[Date Prev][Date Next][Thread Prev][Thread Next][Date Index][Thread Index]

Re: [HTCondor-users] POST script user privileges in DAG



Hi Kent,

Thanks for your quick response.

I guess one workaround could be this: instead of doing your file deleting in a POST script, add another node that does this. If the node job is submitted similarly to the process jobs, it should end up with and NFS id of nobody:nogroup, and thereby be able to delete the files. In this model, you'd have a delete node that would immediately follow each process node. If you do that, the delete node will only be run if the process node succeeds.

The submit node has user:group of ubuntu:ubuntu (login that came with the image im using) however other users could be possible in the future. This user:group does not have permission to delete the nobody:nogroup files. So if you use POST script to submit, I would be specifying executable as the condor_submit then? My main concern with this approach is that the new node job being submitted would be queued for a while before being run but I guess i could adjust the prio to be higher, that was the main reason why I wanted to run it as a POST initially.

You might find category throttles useful for your workflows:
http://research.cs.wisc.edu/htcondor/manual/v8.2/2_10DAGMan_Applications.html#SECTION003108400000000000000

I've looked into categories before but I couldn't think of a way for it to work. I might be missing something but I feel like CATEGORIES and LIMIT serve a similar function even though one is at the job level and the other is at the dag level.

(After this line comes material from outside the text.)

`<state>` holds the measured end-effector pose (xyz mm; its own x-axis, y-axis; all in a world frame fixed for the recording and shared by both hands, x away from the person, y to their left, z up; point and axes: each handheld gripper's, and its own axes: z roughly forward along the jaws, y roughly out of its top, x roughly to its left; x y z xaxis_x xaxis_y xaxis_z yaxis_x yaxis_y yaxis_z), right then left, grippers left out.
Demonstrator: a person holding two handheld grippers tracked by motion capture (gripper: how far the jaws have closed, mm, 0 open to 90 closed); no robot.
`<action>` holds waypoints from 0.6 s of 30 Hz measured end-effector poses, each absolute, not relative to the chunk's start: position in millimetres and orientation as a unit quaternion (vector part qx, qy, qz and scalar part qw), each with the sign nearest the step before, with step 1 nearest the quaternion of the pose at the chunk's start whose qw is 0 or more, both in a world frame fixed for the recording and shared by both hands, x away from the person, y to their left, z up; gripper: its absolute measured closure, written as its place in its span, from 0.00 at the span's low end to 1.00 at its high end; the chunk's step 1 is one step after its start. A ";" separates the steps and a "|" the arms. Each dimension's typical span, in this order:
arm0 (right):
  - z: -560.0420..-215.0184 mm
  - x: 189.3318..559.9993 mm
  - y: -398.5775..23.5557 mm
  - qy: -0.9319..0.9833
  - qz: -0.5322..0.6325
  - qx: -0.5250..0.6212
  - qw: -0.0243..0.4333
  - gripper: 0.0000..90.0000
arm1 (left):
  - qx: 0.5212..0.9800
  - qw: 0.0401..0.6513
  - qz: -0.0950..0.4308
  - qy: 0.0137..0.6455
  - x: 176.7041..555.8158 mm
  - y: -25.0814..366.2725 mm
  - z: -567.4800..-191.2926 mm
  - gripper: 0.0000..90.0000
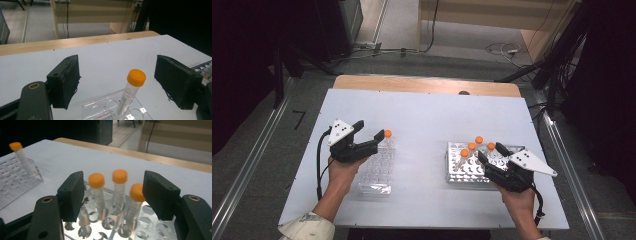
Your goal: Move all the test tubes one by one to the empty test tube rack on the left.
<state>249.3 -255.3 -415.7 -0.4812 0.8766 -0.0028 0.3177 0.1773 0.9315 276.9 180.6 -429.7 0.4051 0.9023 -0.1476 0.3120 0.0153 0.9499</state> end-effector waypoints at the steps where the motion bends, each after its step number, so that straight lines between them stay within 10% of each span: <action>1: -416.8 250.0 -257.7 0.708 0.484 0.424 0.291 0.36 | 0.646 0.535 0.276 0.470 276.9 180.6 -429.8 0.23; 18: -443.8 261.7 -267.5 0.695 0.473 0.453 0.298 0.44 | 0.645 0.535 0.278 0.470 276.0 179.7 -429.7 0.23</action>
<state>261.7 -267.5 -443.8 -0.4122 0.9110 0.0130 0.3469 0.1437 0.9268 276.0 179.7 -429.7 0.4038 0.9034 -0.1441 0.3087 0.0137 0.9510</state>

Maybe the challenges I'm facing would be more clear with this example:

Say I have 100 datasets to process but my NFS cannot hold more than 10 at once before filing up. I have 4 jobs I want to run on each dataset, download (D#) -> preprocess (P#) -> calculate (C#) -> summarize (S#)
My DAG would then look something like:

Job D0 download.subÂÂ # single threaded
Job P0 preprocess.sub # requires a lot of memory
Job C0 calculate.sub # uses lots of cores
Job S0 summarize.sub # takes a while mostly I/O bound

SCRIPT POST C0 rm_download.sh "<uuid0>" $RETURN
VARS D0 id="<uuid0>"
VARS P0 id="<uuid0>"
VARS C0 id="<uuid0>"
VARS S0 id="<uuid0>"

PARENT D0 CHILD P0
PARENT P0 CHILD C0
PARENT C0 CHILD S0


and then I have this 99 more times for D0 -> D99 with different UUIDs
I have LIMITS on the download.sub to prevent overloading the download server but what happens is that after each download job is finished, it just releases its allocation on LIMIT and the next download starts and I don't see how using categories would change things. Ideally, I would want something to count towards MAX_JOBS when the download starts and not release its allocation until the POST script is run. Putting preprocess/calculate as the same category would not fix things since their resource requirements are higher so it would just be adding another barrier to being run?

The challenge I've had with this setup is that condor_submit_dag seems to submit all the download jobs (D0-D99) at once (so using so using max-idle will not work_ and then once each download finishes, it will submit the preprocess jobs (P0-P99). However, once the preprocess jobs finish, it rarely starts a calculate jobs because not enough resources are available so it just mostly goes between download and preprocess. The current workaround I'm thinking about involves splitting up my original DAG into 10 smaller DAG files.

Best,
Ying